*Task prompt*
Once every line below has been checked for "gripper", give only the number of lines that have it.

Top of Supplied material

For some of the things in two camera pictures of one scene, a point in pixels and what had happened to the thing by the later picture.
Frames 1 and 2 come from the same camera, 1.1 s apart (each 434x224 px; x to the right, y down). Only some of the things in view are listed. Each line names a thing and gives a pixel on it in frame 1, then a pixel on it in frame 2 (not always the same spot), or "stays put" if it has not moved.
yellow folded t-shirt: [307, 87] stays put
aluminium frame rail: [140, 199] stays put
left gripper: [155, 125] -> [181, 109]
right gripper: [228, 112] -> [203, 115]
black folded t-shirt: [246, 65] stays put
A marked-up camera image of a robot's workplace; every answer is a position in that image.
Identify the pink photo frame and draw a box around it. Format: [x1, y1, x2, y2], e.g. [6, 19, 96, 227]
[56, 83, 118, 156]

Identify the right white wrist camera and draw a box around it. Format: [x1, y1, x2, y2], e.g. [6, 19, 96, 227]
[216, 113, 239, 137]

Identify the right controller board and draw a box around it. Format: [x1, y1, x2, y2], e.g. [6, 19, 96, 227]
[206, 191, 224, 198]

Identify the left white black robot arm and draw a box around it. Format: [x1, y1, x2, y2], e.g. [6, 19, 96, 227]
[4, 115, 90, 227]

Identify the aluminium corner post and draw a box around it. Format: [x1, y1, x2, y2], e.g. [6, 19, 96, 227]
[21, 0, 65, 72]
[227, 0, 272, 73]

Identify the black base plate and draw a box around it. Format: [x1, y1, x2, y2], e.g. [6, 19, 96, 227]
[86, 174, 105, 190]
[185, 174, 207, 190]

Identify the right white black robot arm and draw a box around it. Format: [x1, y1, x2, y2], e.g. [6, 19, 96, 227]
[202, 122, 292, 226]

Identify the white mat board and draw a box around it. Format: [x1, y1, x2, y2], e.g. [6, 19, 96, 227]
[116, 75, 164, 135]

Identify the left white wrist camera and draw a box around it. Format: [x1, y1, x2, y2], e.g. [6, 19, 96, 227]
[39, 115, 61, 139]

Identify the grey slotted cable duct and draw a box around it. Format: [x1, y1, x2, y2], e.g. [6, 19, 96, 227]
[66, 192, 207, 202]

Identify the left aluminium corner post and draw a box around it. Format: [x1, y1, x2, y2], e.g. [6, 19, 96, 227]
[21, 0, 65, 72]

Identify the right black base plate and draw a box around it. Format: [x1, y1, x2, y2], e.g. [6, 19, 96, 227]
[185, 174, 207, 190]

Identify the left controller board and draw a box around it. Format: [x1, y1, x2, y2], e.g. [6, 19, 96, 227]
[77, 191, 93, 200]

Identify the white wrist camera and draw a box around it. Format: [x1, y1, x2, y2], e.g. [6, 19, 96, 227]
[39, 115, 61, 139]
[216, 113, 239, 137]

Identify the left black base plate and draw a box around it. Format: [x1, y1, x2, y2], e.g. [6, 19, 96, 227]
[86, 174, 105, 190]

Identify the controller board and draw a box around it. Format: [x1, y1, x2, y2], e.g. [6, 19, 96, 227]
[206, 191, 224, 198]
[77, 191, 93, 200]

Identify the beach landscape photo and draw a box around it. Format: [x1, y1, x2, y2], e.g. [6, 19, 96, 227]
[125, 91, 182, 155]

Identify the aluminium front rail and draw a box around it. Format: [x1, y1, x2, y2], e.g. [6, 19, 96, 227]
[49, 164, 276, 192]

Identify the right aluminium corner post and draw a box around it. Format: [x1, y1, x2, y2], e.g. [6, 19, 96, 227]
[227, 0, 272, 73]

Bottom of Supplied material
Top of Supplied material

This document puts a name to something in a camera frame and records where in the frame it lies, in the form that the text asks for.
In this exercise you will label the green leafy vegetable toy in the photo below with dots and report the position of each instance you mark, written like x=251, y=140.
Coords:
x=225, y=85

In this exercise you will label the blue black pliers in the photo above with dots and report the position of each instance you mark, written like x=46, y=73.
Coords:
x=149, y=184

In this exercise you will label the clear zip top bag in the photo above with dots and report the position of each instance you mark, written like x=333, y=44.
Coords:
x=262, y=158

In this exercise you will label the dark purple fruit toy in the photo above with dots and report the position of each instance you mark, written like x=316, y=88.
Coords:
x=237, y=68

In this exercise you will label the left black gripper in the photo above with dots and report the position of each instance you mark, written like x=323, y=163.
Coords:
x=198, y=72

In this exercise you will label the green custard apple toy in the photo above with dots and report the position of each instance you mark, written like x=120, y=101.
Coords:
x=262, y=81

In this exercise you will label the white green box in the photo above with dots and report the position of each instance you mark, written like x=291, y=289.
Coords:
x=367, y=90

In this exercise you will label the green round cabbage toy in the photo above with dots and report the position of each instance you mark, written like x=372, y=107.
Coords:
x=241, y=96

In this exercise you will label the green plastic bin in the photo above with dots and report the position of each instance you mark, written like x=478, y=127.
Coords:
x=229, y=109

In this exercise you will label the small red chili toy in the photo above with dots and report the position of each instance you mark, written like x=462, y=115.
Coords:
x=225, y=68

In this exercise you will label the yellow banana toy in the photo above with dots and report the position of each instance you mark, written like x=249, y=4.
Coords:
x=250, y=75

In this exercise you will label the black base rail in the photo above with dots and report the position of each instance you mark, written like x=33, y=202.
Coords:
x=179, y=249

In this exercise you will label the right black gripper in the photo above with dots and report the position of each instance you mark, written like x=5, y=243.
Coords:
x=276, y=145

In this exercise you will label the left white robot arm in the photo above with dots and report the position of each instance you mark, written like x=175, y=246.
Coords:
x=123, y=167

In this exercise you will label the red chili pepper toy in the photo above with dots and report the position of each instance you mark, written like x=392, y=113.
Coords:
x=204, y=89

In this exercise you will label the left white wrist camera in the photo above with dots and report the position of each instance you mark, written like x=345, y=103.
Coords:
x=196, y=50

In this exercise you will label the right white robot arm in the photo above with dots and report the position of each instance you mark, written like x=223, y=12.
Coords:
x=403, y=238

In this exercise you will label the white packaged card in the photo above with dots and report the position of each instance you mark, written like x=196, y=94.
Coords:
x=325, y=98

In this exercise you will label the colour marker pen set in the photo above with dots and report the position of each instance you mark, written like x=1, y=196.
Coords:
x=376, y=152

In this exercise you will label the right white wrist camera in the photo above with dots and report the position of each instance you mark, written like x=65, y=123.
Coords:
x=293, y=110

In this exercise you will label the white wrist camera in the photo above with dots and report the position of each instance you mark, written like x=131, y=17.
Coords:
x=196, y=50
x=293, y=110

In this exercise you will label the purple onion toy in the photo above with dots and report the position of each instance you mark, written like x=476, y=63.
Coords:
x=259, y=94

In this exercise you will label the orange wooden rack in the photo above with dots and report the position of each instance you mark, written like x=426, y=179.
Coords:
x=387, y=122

Bottom of Supplied material

*Solution below*
4